Which of the lines below mention the word "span"? Pull each one out.

=== Dataset content ===

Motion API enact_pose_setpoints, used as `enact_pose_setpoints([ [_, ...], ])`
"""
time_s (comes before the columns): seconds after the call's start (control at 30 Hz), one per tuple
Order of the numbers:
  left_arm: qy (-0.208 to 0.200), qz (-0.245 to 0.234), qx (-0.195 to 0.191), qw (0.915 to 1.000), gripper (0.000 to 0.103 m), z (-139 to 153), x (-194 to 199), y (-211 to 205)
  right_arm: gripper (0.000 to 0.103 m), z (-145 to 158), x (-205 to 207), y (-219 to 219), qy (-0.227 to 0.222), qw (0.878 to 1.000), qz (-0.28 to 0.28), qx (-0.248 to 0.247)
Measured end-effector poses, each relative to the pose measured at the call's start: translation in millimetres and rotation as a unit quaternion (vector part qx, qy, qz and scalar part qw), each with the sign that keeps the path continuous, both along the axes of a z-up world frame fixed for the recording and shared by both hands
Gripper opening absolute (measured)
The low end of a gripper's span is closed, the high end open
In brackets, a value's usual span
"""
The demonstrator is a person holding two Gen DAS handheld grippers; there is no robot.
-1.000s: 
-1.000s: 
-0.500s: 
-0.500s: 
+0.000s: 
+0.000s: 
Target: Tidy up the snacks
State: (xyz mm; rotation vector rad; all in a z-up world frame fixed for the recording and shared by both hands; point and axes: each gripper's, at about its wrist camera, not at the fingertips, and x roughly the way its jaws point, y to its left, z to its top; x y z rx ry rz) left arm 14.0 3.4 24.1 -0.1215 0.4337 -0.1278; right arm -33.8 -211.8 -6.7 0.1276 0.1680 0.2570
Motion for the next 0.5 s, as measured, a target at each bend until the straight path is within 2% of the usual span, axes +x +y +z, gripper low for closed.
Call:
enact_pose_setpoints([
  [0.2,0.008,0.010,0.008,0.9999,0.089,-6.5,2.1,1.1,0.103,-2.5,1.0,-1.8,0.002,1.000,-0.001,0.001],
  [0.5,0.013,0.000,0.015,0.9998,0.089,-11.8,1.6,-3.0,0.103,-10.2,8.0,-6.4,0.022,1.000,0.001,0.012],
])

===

Written answer:
The low end of a gripper's span is closed, the high end open
In brackets, a value's usual span
Motion for the next 0.5 s, as measured, a target at each bend until the straight path is within 2% of the usual span, axes +x +y +z, gripper low for closed.

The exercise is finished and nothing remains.